> Exercise objective
Reproduce exactly, from the data that follows, the line with "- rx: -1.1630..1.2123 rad", the line with "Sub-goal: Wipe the", and every line that lies between them.

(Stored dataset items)

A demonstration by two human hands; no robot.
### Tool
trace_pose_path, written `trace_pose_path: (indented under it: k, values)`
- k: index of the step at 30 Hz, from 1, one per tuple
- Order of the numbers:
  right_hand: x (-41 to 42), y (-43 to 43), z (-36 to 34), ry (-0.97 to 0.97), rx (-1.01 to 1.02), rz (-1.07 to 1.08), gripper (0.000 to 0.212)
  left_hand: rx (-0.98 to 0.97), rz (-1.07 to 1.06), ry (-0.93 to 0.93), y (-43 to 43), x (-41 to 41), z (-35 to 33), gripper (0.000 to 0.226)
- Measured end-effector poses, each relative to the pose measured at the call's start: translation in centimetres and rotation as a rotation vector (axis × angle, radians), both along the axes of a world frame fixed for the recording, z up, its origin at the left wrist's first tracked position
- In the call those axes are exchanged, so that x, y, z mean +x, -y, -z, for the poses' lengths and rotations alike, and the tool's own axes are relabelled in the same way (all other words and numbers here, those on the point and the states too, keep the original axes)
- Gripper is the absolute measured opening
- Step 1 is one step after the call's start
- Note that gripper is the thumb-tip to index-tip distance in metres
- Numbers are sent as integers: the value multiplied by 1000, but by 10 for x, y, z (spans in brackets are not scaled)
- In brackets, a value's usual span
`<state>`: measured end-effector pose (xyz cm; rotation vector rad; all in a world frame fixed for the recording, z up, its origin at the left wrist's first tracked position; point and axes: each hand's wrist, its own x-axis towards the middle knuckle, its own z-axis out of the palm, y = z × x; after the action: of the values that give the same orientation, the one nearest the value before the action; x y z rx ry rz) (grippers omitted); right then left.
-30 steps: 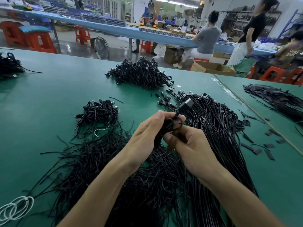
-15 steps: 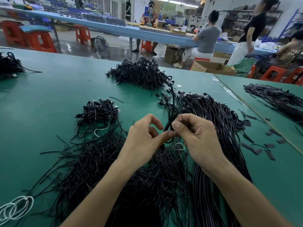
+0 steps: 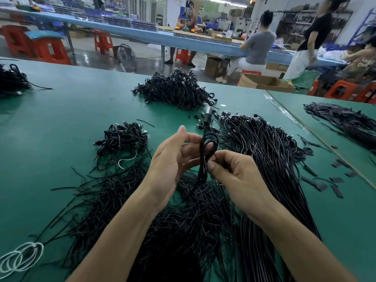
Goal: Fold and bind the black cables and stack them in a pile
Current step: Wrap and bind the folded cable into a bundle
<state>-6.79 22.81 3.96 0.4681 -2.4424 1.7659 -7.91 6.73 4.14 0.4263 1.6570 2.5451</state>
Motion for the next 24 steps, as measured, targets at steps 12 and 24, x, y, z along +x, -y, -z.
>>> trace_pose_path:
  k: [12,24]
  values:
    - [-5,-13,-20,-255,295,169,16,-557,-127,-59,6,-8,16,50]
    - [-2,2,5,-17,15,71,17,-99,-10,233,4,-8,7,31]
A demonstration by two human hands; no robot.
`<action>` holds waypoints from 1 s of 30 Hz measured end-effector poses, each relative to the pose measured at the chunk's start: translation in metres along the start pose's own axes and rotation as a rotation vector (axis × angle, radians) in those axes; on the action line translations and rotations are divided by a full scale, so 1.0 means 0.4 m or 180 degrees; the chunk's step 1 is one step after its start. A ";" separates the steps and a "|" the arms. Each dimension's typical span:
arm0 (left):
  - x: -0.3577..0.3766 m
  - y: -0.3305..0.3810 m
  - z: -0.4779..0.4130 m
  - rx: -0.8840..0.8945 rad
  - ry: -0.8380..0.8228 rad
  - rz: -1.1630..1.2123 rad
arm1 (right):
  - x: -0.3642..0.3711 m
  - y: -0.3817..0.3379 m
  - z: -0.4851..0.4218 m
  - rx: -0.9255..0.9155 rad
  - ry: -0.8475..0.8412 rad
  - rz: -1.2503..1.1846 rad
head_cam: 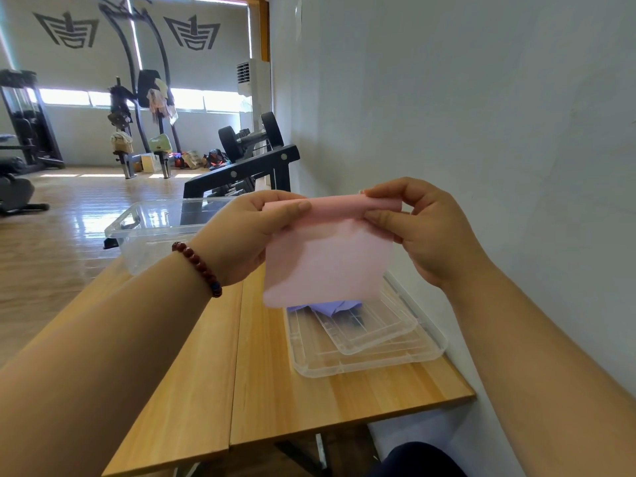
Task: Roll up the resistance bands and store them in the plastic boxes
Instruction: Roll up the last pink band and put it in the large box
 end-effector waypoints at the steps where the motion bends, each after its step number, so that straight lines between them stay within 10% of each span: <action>1: -0.003 0.002 0.000 0.0022 0.0009 -0.0062 | 0.002 0.000 0.001 0.0020 -0.0042 0.0011; 30: 0.002 -0.012 0.011 0.0118 -0.0207 0.0078 | 0.016 0.030 0.009 0.0314 -0.0173 -0.0026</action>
Point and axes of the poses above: each hand's wrist, its own z-axis away from the middle knuckle, its own x-axis out of the palm, y = z × x, the point moved 10 cm from there along -z, towards the middle knuckle, and after that the axes turned 12 degrees about -y, right-handed, at the moved point
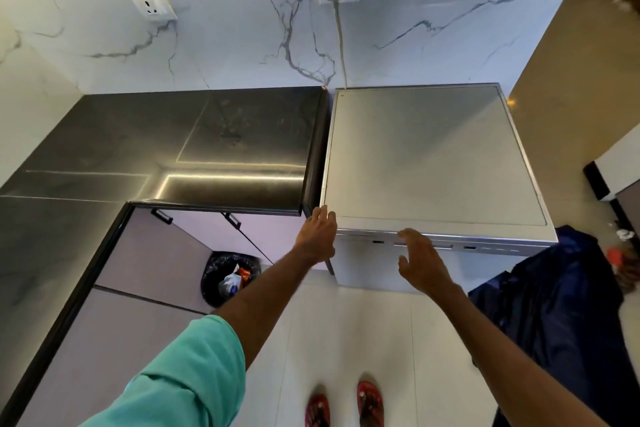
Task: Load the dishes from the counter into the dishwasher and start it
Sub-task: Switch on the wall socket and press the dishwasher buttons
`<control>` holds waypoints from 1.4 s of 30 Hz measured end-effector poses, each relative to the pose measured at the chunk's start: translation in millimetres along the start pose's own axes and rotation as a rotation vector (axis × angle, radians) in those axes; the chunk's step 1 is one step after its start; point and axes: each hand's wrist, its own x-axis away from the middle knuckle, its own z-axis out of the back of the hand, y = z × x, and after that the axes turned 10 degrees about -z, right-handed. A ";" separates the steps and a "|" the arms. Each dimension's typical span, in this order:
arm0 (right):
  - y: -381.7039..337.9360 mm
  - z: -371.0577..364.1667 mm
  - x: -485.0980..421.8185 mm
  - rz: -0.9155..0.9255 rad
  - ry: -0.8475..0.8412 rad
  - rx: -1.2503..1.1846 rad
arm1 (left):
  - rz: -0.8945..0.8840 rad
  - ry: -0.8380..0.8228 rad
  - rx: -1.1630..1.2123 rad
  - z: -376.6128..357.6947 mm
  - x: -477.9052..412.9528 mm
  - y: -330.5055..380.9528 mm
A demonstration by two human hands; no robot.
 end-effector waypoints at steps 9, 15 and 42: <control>34.4 -58.5 -30.1 0.104 0.081 0.242 | -0.157 0.033 -0.129 -95.3 -16.7 -4.2; 46.0 -109.6 -40.6 0.090 0.264 0.374 | -0.221 0.303 -0.097 -150.7 -25.4 -28.4; 94.3 -207.2 -124.4 0.310 1.157 0.233 | -0.380 1.164 -0.403 -242.3 -106.6 -77.6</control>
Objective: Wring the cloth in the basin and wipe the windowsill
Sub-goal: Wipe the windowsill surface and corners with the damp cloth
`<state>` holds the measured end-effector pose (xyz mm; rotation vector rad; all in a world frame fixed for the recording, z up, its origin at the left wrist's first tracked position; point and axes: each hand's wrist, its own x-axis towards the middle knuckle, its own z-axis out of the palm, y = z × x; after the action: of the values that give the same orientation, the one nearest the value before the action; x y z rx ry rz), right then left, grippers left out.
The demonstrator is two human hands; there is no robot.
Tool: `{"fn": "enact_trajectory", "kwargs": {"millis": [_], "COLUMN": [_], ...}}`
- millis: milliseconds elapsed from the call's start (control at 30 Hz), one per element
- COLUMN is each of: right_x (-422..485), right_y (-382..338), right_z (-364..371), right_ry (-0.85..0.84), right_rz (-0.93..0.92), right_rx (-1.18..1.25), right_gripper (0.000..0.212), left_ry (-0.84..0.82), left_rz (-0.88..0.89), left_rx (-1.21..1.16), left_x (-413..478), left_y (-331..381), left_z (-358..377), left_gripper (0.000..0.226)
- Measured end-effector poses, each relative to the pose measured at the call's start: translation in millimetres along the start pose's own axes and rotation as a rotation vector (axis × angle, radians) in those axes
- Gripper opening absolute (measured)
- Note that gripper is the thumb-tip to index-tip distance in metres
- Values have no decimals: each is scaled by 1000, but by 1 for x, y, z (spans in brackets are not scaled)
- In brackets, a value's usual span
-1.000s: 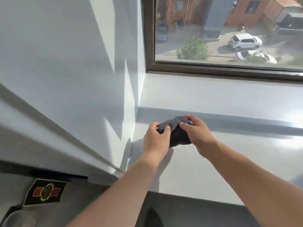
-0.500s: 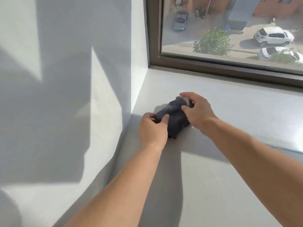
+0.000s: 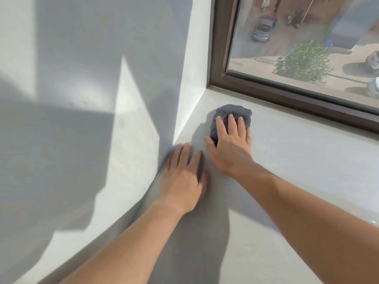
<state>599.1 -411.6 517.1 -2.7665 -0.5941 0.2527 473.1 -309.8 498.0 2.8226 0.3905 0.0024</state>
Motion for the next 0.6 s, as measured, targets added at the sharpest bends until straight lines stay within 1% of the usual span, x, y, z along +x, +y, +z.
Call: {"fn": "enact_trajectory", "kwargs": {"millis": [100,200,233,300,467,600], "right_x": [30,56,62,67,109,134], "right_y": [1,1,-1,-6,-27,-27], "right_z": [-6,-15,-13,-3,12,13], "right_ry": [-53,66,82,46,-22,-37], "right_rz": [19,36,35,42,-20,-58], "right_rx": [6,12,1,-5,3,-68], "right_gripper": [69,64,61,61,78,72], "left_ry": [14,21,22,12,0,2], "left_rz": [40,24,23,23,42,61], "left_rx": [74,51,53,54,43,49], "left_x": [1,3,4,5,11,15], "left_y": [-1,-1,-1,-2,-5,-6], "left_z": [6,9,10,11,15,17], "left_gripper": [66,67,67,67,66,65]}}
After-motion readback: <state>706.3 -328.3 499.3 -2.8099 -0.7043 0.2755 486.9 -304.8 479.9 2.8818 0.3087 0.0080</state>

> Solution for this exercise
  - rx: -1.1630..1.2123 rad
  - z: -376.6128..357.6947 mm
  - x: -477.9052..412.9528 mm
  - y: -330.5055..380.9528 mm
A demonstration by two human hands; no robot.
 end-effector waypoints at steps 9, 15 and 42: <control>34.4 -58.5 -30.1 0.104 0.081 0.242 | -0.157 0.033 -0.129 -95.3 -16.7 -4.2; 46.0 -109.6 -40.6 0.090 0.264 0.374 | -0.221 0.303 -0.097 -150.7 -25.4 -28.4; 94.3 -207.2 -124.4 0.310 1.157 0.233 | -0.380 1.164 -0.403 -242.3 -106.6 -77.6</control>
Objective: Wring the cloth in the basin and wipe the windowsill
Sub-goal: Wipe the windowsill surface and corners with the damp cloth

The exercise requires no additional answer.